Although the 7.8% quarterly reduction in gross domestic product was the steepest decline since comparable modern records began in 1980, Japan has performed less badly than other G7 countries during the coronavirus pandemic.
Official figures released by the government in Tokyo showed that action taken to combat the spread of the pandemic had taken its toll on consumer spending but business investment had held up relatively well.
By comparison, the UK economy shrank by 20.4% in the three months to June – comfortably the worst performer of the G7 group of industrialised nations. Of the remaining members, the US contracted by 9.5%, Germany by 10.1%, Italy by 12.4% and France by 13.8%. A flash estimate put Canada’s decline at 12%.
Japan’s recession began in late 2019 when growth was hit by an increase in sales tax but deepened in the first half of 2020. The recession has wiped out the gains from the era of “Abenomics” – the pro-growth policies introduced by the country’s prime minister, Shinzō Abe, eight years ago.

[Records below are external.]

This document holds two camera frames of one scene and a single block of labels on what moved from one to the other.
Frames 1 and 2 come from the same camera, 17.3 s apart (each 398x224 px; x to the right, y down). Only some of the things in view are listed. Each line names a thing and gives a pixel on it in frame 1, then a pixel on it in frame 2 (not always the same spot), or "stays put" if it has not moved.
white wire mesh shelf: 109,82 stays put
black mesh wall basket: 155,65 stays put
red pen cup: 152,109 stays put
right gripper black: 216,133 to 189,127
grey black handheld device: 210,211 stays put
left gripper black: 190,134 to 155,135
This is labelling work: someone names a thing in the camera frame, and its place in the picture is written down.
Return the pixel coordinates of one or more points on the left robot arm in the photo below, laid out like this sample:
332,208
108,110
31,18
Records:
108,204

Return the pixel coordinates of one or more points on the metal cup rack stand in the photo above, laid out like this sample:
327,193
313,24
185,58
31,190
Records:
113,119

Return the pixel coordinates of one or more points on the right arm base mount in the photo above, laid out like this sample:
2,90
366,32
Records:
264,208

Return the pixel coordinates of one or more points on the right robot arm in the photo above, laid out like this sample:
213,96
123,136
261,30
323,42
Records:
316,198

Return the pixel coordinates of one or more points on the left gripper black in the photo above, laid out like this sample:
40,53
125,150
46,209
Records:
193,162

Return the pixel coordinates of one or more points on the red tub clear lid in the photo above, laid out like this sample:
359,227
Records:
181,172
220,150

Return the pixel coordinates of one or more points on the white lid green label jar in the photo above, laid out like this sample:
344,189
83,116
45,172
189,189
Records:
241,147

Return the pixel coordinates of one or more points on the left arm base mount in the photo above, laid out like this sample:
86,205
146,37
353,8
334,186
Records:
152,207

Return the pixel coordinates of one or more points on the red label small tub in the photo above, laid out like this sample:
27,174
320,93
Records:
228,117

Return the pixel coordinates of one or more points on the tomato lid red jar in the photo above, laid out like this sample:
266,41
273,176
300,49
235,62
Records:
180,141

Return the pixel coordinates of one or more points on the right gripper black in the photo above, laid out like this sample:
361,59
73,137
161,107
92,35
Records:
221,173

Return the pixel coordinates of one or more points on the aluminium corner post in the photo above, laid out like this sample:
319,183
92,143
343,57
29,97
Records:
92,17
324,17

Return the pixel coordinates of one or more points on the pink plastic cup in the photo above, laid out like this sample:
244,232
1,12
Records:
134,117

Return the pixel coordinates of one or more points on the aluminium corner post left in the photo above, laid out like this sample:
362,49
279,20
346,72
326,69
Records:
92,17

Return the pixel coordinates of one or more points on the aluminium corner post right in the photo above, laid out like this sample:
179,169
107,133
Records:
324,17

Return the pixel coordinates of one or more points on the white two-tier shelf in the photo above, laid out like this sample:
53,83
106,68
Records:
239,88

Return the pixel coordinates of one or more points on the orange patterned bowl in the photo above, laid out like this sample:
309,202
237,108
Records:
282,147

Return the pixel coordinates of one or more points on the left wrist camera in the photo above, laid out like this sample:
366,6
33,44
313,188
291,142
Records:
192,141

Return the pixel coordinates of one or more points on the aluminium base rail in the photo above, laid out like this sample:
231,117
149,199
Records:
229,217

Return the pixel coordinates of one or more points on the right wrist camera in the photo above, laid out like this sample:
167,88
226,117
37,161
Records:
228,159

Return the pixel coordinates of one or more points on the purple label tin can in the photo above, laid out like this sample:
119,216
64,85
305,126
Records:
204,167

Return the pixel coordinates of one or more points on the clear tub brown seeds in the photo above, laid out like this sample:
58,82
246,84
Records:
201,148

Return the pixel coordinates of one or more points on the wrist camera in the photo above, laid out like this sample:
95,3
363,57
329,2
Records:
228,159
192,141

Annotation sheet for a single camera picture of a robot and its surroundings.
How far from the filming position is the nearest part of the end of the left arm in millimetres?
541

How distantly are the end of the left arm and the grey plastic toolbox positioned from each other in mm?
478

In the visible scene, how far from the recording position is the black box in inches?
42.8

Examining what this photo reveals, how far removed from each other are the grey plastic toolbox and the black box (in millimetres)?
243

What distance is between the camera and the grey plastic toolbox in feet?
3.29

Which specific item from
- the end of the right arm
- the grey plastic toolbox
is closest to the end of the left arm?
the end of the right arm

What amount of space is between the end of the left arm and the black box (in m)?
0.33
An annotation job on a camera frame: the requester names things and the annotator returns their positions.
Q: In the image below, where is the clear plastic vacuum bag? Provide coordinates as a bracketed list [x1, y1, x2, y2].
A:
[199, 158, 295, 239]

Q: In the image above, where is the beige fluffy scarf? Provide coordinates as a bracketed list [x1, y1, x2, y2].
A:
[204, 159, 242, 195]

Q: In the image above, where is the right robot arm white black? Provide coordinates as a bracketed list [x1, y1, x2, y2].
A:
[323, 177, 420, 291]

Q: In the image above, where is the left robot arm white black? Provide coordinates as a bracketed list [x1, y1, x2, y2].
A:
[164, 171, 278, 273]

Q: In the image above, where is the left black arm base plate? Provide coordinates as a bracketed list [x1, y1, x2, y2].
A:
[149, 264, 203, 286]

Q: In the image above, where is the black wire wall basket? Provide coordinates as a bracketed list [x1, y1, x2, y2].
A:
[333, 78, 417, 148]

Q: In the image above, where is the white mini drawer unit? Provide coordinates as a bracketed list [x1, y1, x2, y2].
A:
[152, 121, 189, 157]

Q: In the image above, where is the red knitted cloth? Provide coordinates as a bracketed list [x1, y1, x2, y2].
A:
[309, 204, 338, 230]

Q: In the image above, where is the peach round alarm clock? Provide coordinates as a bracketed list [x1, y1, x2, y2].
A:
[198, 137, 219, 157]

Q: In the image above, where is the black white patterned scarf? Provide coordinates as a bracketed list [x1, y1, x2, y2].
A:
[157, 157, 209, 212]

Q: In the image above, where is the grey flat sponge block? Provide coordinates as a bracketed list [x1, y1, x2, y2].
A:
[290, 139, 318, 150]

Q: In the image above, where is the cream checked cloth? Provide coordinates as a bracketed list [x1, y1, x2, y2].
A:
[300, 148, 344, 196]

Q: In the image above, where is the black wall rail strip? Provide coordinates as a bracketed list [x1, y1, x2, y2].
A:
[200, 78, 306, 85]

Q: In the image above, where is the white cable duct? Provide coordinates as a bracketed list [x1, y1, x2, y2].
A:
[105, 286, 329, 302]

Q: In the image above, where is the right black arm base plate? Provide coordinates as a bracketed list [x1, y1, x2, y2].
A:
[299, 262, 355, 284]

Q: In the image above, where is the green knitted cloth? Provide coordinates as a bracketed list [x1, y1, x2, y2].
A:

Analysts expect Japan’s economy to start growing again in the third quarter but say the country’s recovery is vulnerable to increased trade tension between the US and China. Washington and Beijing called off the latest round of talks over the weekend.
Saisuke Sakai, a senior economist at the Mizuho Research Institute, said:
“There is a chance economic activity may stagnate if major nations adopt lockdown measures again or Japan reissues a state of emergency.”
A breakdown of Japan’s GDP showed external demand – or exports minus imports – shaving a record 3.0 percentage points off growth in the second quarter. Overseas shipments tumbled 18.5%, with auto exports hit particularly hard.
Falling global vehicle sales have hurt automakers such as Mazda and Nissan, among the biggest drivers of Japan’s economy.
The economy minister, Yasutoshi Nishimura, conceded that the GDP readings were “pretty severe” but pointed to some bright spots such as a recent pickup in consumption.
Marcel Thieliant, the senior Japan economist at Capital Economics, said the second-quarter growth figures were already old news and he expected activity to bounce back.
“We already know that retail sales volumes had nearly returned to pre-virus levels in June, though spending on many services activities recovered less rapidly. And while the country is in the midst of a second wave of Covid-19, the healthcare system isn’t overwhelmed yet and new infections have started to decline again.
“Given its strong corporate balance sheets, generous credit guarantee scheme and low reliance on tourism, we think that Japan will recover more quickly than most anticipate. We’ve pencilled in a 4.5% rebound in GDP for the third quarter and expect the economy to expand by 3.5% in 2021; well above the consensus of 2.6%.”